I don't agree with the use of draw reins. They are a useful tool in some situations, but only if the rider is bang on in their usage. It should effectively only be used by riders that already know how to get a horse on the bit. Instead, if you do want to use a gadget, try bungee reins or those sliding side reins, because they have some give in them and they aren't directly connected to your reins, so have less of a tendency of forcing the horse behind the vertical.

But really, the best thing I can suggest is transitions. Lots and lots of transitions, where you have a light connection with her mouth (and this doesn't mean long reins! it just means a soft connection with her mouth) and when you ask for a transition, you ask it with a half halt so that the weight on her forehand shifts back on to her hind.

Good luck


----------



## MIEventer (Feb 15, 2009)

Great post Skyhuntres, I couldn't agree more with you.

I love it how everyone points out how to fix the horse, but no one points out how to correct the rider to reach the achieved goal of true collection. If the rider is out, so is the horse.

This horse is on the forehand, back is droped, hind end is high and the horses hind feet are not reaching nor surpassing the horses front feet. 

Why????? Because the rider is heavy on the forehand!!!! Her upper body is drastically ahead of the verticle, all of her bodies weight is on the horses shoulder. Her hands are dropped, way too open of an elbow angle.

The rider must be functional to create a functional horse.

For the horse to do the long and low, the rider must remain tall, functional hands to support their horse, seat on 3 points and driving forward, while lifting the horses back up into her aids.

You cannot drop your horse and expect them to do the long and low functionally. You still have to remain solid and functional to help their horse remain off their forehand and in the riders aids.


----------



## farmpony84 (Apr 21, 2008)

I have my hands over my ears and my tongue is sticking out and I'm dancing in circles screaming lalalalalalala cus I like draw-reigns (although I do get them taken away because I tend to allow the horse to become heavy on the forehand). I think Angel is doing awesome and I love her horse and yes, she is a little forward and needs work and and and ... LALALALALALALLALLA


actually, there is a ton of great advice here....


----------



## Angel_Leaguer (Jun 13, 2008)

WOW!!! Thanks everyone for all of the insight. Before I get started there hasnt been any use of draw reins for over a year or so and after reading everything to this point I will not be using them at this time. 

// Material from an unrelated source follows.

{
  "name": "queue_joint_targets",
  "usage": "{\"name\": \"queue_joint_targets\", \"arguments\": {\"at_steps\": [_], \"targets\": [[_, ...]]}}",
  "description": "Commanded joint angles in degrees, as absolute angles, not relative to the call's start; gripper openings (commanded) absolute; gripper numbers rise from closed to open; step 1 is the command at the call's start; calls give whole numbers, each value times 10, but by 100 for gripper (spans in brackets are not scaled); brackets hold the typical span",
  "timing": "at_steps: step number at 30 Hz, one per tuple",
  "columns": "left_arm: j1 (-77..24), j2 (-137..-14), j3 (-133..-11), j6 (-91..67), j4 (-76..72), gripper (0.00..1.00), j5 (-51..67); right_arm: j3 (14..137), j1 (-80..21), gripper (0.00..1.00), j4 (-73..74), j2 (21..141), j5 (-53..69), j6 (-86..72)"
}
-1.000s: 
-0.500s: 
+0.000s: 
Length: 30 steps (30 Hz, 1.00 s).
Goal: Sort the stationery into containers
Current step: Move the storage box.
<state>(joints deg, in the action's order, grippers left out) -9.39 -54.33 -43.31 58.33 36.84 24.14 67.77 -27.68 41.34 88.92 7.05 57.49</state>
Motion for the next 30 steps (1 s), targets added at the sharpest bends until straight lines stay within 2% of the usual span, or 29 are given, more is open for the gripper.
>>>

So no excuses for me... I need help with English riding and once things settle down in my crazy schedule I will be trying to find one for lessons. 

things that I gathered from all of your great responses is the following:

-*improve my body*- pull my weight off from her front shoulders by pulling my shoulders back, and raise my hands. With open elbow angle did you mean I should have more of a 90 degree type? Also drive more with my legs then trying to push my weight forward. 

*More contact with the reins* I need to keep a feel on the mouth (not jerking but light contact). Im using a smooth snaffle with a smooth dogbone inside- she seems to go with it quite well. (It is a myler, level one I think-I would have to check on that). 

*Half halts* we have been working on those- Im thinking that they will get much better when I get a better seat under me... She has gotten much better with those though.

*Flexing more* I start every ride with flexing and end with flexing but im guessing I could do more. 

*Transitions* Im assuming you mean practice going from a walk to trot back to walk then to canter, back to trot... so on and so forth. I started doing that to get her to not rush the canter and it seemed to help tons. But back to my body position if I start being more aware of my body it will help her even more. 

*Hind end use* By having more contact, sitting better, and driving with my legs she should start driving off her rear

Alright thanks a ton to everyone again!!! I have something that I can work with for now. 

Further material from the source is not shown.